Keywords: adaptive resistance; cancer-associated fibroblasts; exosome; hypoxia; immunotherapy; therapeutic resistance; tumor microenvironment; vasculature system.

FIGURE 1

The main adaptive mechanisms driven by the TME for therapy resistance including CAFs, immune cells, vasculature system, ECM, exosomes, hypoxia, and acidity. CAFs, cancer-associated fibroblasts; ECM, extracellular matrix.

FIGURE 2

Immune system response for resistance in the TME. Scavenging of tumor cells by the immune system is mainly mediated by CTLs which can be inhibited by cytokines and chemokines secreted by several types of immune cells in the TME. There are also many molecules on the tumor surface which contribute to exhausting, or even eliminating, anti-tumor immune cells like CTLs. TME, tumor micro-environment; CTLs, cytotoxic T cells.

FIGURE 3

CAFs drive resistance-related paracrine pathways in the TME. CAFs provide an adaptive response for resistance by secreting chemokines, growth factors, metabolites, and exosomes, which activate various signaling pathways in cancer cells, including PI3K-Akt/MAPK, NF-κB, and STAT3. PI3K-Akt, the phosphatidylinositol 3-kinase (PI3K)/protein kinase B (AKT) signaling pathway; MAPK, mitogen-activated protein kinase pathway; NF-κB, nuclear factor-κB; STAT3, signal transducer and activator of transcription 3.

FIGURE 4

Exosomes transfer therapy resistance between resistant cells and sensitive cells. Exosomes containing cargo, such as proteins and non-coding RNAs, that are related to pro-survival, anti-apoptosis, and drug-efflux factors, can promote the acquisition of resistance in tumor cells by modulating various processes, including the reduction of intracellular drug concentrations, induction of EMT, activation of anti-apoptotic pathways, alteration of critical survival signal transduction pathways, and modulation of the immune system.

FIGURE 5

The main signaling pathways responsible for therapeutic resistance mediated by the tumor environment. Tumor cells can adaptively inhibit oncogenic AKT, which induces the secretion of inflammatory molecules such as IL-6/8, and EVs to restrict damage during therapy. The ATM-TRAF6-TAK1 axis related with DNA damage may also be involved in resistance.
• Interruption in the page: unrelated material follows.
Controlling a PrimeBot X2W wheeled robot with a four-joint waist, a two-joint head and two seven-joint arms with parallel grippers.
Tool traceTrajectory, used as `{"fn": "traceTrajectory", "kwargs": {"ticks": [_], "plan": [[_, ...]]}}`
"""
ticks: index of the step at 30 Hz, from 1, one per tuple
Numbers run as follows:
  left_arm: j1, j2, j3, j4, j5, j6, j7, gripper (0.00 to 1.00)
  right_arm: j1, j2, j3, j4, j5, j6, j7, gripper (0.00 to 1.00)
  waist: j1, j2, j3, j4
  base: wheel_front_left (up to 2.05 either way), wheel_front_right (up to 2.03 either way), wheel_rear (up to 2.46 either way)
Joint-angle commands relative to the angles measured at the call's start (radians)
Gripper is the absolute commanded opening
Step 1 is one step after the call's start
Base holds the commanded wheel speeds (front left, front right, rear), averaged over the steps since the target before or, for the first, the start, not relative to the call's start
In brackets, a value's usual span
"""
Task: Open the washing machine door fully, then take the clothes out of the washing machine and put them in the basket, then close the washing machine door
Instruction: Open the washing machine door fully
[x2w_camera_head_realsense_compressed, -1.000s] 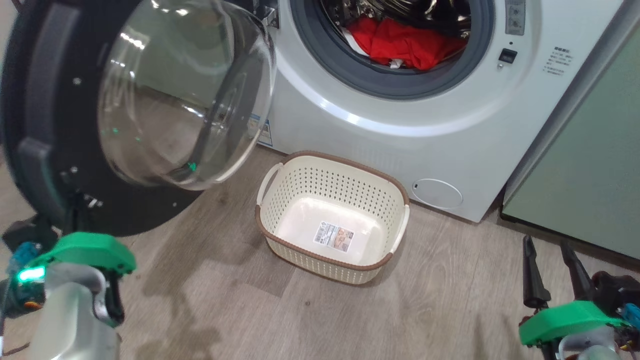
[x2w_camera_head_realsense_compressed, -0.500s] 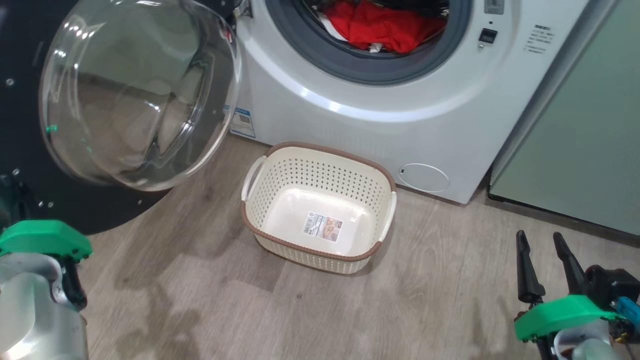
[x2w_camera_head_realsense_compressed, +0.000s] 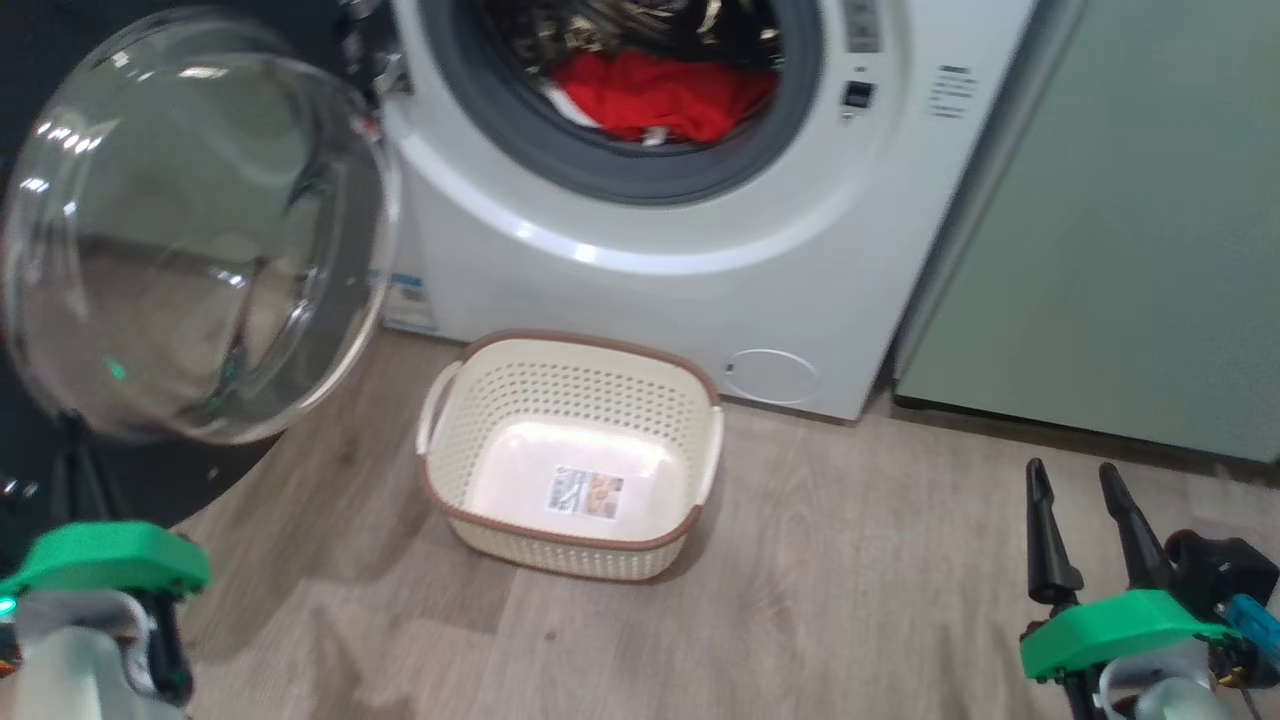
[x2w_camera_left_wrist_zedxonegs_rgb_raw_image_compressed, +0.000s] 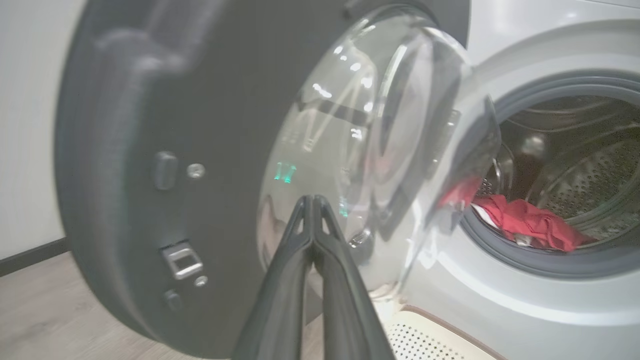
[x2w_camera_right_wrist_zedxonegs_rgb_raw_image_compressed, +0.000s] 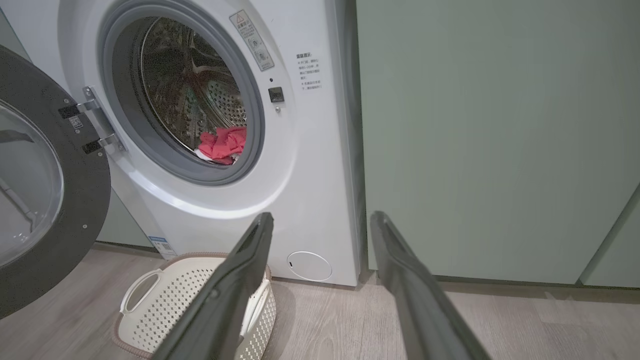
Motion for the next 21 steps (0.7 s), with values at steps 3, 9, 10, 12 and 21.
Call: {"fn": "traceTrajectory", "kwargs": {"ticks": [3, 9, 10, 12, 21], "plan": [[0.013, 0.004, -0.019, -0.074, 0.015, -0.014, -0.006, 0.00, -0.016, 0.005, 0.027, -0.036, 0.002, -0.001, -0.006, 1.00, 0.0000, 0.0000, -0.016, -0.070, 0.00, 0.00, 0.00], [0.079, -0.017, -0.102, -0.115, 0.022, -0.022, -0.006, 1.00, -0.020, 0.010, 0.028, -0.042, 0.001, -0.001, -0.006, 1.00, 0.0000, 0.0000, -0.020, -0.151, 0.00, 0.00, 0.00], [0.088, -0.019, -0.116, -0.117, 0.018, -0.022, -0.006, 1.00, -0.021, 0.011, 0.027, -0.044, -0.001, -0.001, -0.006, 1.00, 0.0000, 0.0000, -0.020, -0.167, 0.00, 0.00, 0.00], [0.100, -0.023, -0.137, -0.116, 0.003, -0.023, -0.006, 1.00, -0.024, 0.011, 0.028, -0.051, -0.004, -0.001, -0.006, 1.00, 0.0000, 0.0000, -0.019, -0.201, 0.00, 0.00, 0.00], [0.114, -0.014, -0.252, -0.093, -0.035, -0.024, -0.006, 1.00, -0.023, -0.005, 0.050, -0.091, -0.042, -0.001, -0.006, 1.00, 0.0000, 0.0000, -0.012, -0.321, 0.00, 0.00, 0.00]]}}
Some metabolites, such as lactate, in the TME have been reported to activate the mTOR pathway through glutamine metabolic pathways, inducing resistance to VEGF inhibitors. In addition, the STAT3 pathway may also rapidly respond to cytokines, promoting the secretion of exosomes, by upregulating Rab and increasing anti-apoptotic signaling in the TME. IL-6 and exosomes derived from the stroma deliver Jag1, Notch ligand, and Notch3 activate the Notch pathway to trigger resistance.